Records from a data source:
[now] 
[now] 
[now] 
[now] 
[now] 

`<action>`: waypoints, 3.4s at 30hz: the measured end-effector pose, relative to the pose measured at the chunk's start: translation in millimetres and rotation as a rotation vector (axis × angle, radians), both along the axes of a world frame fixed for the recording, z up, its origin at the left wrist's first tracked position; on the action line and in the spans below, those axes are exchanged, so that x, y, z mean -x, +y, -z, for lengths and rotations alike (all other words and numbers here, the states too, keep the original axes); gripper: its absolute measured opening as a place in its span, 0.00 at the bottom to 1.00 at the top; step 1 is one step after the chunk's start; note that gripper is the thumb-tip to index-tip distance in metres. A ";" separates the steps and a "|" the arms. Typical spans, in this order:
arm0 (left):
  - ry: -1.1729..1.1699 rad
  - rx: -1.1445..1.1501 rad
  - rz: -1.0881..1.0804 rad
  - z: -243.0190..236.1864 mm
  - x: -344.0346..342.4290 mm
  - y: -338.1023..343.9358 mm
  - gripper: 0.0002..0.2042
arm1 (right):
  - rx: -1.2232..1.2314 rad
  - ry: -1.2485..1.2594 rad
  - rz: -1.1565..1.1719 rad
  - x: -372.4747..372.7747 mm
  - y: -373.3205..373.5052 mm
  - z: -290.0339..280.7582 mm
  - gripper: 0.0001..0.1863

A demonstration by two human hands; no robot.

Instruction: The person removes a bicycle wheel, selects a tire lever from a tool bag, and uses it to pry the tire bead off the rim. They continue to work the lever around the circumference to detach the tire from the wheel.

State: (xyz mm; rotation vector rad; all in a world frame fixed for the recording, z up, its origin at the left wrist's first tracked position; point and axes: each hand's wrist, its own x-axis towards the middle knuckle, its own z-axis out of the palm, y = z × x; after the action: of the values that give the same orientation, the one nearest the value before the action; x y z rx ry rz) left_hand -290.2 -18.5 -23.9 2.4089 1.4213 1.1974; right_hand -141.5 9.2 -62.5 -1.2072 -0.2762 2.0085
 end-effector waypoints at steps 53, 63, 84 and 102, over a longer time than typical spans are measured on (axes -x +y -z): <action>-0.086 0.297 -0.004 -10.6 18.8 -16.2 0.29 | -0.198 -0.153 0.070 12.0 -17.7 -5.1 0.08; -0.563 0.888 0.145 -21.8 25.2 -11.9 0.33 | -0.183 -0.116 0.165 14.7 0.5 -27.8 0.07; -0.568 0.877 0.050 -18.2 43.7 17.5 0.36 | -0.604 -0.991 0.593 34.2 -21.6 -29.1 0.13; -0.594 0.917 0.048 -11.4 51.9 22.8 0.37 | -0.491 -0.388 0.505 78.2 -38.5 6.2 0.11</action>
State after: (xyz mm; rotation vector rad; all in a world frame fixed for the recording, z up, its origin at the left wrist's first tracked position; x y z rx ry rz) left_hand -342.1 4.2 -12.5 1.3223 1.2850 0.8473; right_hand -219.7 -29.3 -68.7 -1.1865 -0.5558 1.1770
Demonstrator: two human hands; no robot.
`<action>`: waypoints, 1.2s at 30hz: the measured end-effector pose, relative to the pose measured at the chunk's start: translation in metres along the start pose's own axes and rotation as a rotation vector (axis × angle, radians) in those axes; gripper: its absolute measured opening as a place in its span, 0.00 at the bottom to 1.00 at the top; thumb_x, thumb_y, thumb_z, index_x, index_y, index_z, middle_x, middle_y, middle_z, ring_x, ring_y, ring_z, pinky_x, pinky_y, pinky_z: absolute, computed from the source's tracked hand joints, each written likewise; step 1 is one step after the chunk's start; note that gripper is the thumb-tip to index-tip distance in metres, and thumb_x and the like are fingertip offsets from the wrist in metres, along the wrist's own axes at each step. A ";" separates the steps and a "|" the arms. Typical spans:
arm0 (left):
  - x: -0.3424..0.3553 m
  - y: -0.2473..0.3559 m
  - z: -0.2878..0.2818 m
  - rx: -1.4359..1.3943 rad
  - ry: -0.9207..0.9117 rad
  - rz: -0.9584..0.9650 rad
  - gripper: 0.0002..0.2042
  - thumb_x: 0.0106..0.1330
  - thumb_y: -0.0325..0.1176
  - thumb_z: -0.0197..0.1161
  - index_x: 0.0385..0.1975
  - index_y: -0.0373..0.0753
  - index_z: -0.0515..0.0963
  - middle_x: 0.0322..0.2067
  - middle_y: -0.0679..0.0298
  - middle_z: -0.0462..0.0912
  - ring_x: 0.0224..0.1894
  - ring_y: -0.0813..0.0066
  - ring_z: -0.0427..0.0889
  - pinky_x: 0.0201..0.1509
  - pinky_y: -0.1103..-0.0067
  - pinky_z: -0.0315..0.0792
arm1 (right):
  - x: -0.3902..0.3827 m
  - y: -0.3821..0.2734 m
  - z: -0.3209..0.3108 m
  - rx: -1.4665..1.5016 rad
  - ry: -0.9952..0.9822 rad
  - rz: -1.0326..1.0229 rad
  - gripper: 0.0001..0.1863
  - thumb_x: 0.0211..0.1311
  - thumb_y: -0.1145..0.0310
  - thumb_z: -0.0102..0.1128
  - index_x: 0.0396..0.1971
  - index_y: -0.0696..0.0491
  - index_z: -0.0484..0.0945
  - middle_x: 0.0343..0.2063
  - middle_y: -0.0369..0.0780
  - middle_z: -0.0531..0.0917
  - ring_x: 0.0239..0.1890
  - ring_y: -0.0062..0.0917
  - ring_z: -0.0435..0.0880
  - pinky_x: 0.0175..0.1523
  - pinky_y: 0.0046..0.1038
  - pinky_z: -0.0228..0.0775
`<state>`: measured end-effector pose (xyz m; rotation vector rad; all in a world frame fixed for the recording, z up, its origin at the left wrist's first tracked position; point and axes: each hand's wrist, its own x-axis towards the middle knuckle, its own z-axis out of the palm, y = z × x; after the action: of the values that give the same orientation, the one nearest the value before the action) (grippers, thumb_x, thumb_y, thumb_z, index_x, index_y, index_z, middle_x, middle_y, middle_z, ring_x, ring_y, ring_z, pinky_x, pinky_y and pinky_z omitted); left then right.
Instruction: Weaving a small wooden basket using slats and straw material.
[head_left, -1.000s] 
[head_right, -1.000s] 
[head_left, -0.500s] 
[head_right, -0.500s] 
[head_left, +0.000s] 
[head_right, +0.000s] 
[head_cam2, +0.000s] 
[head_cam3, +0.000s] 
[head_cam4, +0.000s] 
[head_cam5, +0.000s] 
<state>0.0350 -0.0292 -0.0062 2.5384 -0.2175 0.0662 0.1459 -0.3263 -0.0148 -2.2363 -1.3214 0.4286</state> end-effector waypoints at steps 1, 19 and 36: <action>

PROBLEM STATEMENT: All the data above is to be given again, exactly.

EXERCISE SOLUTION:
[now] 
[now] 
[now] 
[now] 
[now] 

`<action>`: waypoints, 3.4s at 30hz: the measured end-effector pose, relative to the pose measured at the chunk's start: translation in millimetres and rotation as a rotation vector (axis × angle, radians), both along the axes of a world frame fixed for the recording, z up, its origin at the left wrist's first tracked position; on the action line and in the spans below, those axes are exchanged, so that x, y, z mean -x, +y, -z, for lengths and rotations alike (all other words and numbers here, the states too, keep the original axes); gripper: its absolute measured opening as a place in its span, 0.00 at the bottom to 1.00 at the top; step 1 is one step after the chunk's start; note that gripper is the thumb-tip to index-tip distance in metres. A ";" separates the steps and a "|" the arms. Typical spans, in this order:
arm0 (left):
  - ry: -1.1729..1.1699 rad
  - rx: -1.1445..1.1501 rad
  - rz: -1.0881..1.0804 rad
  - z: -243.0190..236.1864 mm
  - x: -344.0346..342.4290 mm
  - y: -338.1023..343.9358 mm
  - gripper: 0.0002..0.2042
arm1 (right):
  - rx: -1.2232..1.2314 rad
  - ry: -1.2485..1.2594 rad
  - rz: -1.1565..1.1719 rad
  - x: -372.4747..372.7747 mm
  - y: -373.3205..373.5052 mm
  - z: -290.0339..280.7582 mm
  - gripper: 0.0001..0.1863

A demonstration by two human hands; no robot.

Instruction: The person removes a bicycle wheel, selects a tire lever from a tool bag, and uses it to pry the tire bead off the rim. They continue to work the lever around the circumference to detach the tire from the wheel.

State: (xyz mm; rotation vector rad; all in a world frame fixed for the recording, z up, its origin at the left wrist's first tracked position; point and axes: each hand's wrist, its own x-axis towards the middle knuckle, its own z-axis out of the palm, y = z × x; after the action: of the values that give the same orientation, the one nearest the value before the action; x y z rx ry rz) left_hand -290.2 -18.5 -23.9 2.4089 1.4213 1.1974; right_hand -141.5 9.2 -62.5 -1.2072 -0.2762 2.0085
 end-effector waypoints at steps 53, 63, 84 and 102, over a longer time than typical spans are measured on (axes -x +y -z): <action>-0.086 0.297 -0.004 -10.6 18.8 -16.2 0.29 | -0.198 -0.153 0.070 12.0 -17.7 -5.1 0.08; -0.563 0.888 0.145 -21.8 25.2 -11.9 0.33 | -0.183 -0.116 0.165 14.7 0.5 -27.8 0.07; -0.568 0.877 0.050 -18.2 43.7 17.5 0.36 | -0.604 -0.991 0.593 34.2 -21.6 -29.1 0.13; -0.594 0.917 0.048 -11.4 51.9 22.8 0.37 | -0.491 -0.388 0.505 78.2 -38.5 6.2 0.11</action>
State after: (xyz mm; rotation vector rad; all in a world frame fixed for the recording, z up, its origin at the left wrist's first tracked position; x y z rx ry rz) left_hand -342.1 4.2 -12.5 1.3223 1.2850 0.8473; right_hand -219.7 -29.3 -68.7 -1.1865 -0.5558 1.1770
Demonstrator: two human hands; no robot.
`<action>`: waypoints, 1.2s at 30hz: the measured end-effector pose, relative to the pose measured at the chunk's start: translation in metres along the start pose's own axes and rotation as a rotation vector (axis × angle, radians) in those axes; gripper: its absolute measured opening as a place in its span, 0.00 at the bottom to 1.00 at the top; thumb_x, thumb_y, thumb_z, index_x, index_y, index_z, middle_x, middle_y, middle_z, ring_x, ring_y, ring_z, pinky_x, pinky_y, pinky_z: absolute, computed from the source's tracked hand joints, each written likewise; step 1 is one step after the chunk's start; note that gripper is the thumb-tip to index-tip distance in metres, and thumb_x and the like are fingertip offsets from the wrist in metres, along the wrist's own axes at each step. A ";" separates the steps and a "|" the arms. Typical spans:
arm0 (left):
  - x: -0.3424..0.3553 m
  - y: -0.2473..0.3559 m
  - z: -0.2878..0.2818 m
  - rx: -1.4359..1.3943 rad
  - ry: -0.9207..0.9117 rad
  - rz: -0.9584..0.9650 rad
  - gripper: 0.0002..0.2042
  - thumb_x: 0.0106..0.1330
  - thumb_y: -0.0325..0.1176
  - thumb_z: -0.0197..0.1161
  - index_x: 0.0385..0.1975
  - index_y: -0.0373..0.0753
  - index_z: -0.0515..0.0963
  - middle_x: 0.0322..0.2067
  - middle_y: -0.0679..0.0298
  - middle_z: -0.0462..0.0912
  - ring_x: 0.0224..0.1894
  - ring_y: -0.0813..0.0066
  - ring_z: -0.0427..0.0889
  - pinky_x: 0.0201..0.1509
  - pinky_y: -0.1103..-0.0067
  - pinky_z: -0.0315..0.0792
arm1 (right):
  - x: -0.3902..0.3827 m
  - y: -0.3821..0.2734 m
  - z: -0.3209..0.3108 m
  - rx: -1.4665..1.5016 rad
  - ry: -0.9952..0.9822 rad
  - rz: -1.0326..1.0229 rad
  - gripper: 0.0001..0.1863
  - thumb_x: 0.0211..0.1311
  - thumb_y: -0.1145..0.0310
  - thumb_z: -0.0102..0.1128
  - index_x: 0.0396..0.1971
  - index_y: -0.0696..0.0491
  - index_z: -0.0484..0.0945
  - middle_x: 0.0343..0.2063
  - middle_y: -0.0369..0.0780
  - middle_z: -0.0531..0.0917
  - ring_x: 0.0239..0.1890
  - ring_y: -0.0062..0.0917
  - ring_z: -0.0435..0.0880
  - pinky_x: 0.0175..0.1523
  - pinky_y: 0.0046..0.1038
  - pinky_z: -0.0228..0.0775
`<state>`: measured end-effector pose (xyz m; rotation vector rad; all in a world frame fixed for the recording, z up, its origin at the left wrist's first tracked position; point and axes: each hand's wrist, its own x-axis towards the middle knuckle, its own z-axis out of the palm, y = z × x; after the action: of the values that give the same orientation, the one nearest the value before the action) (grippers, thumb_x, thumb_y, thumb_z, index_x, index_y, index_z, middle_x, middle_y, middle_z, ring_x, ring_y, ring_z, pinky_x, pinky_y and pinky_z omitted); left then right.
Instruction: Weaving a small wooden basket using slats and straw material.
[head_left, -1.000s] 
[head_right, -1.000s] 
[head_left, -0.500s] 
[head_right, -0.500s] 
[head_left, +0.000s] 
[head_right, +0.000s] 
[head_cam2, +0.000s] 
[head_cam3, +0.000s] 
[head_cam4, +0.000s] 
[head_cam5, +0.000s] 
<state>0.0350 -0.0292 -0.0062 2.5384 -0.2175 0.0662 0.1459 -0.3263 -0.0148 -2.2363 -1.3214 0.4286</state> end-effector waypoints at steps 1, 19 and 36: <action>

What is written here forms the complete answer.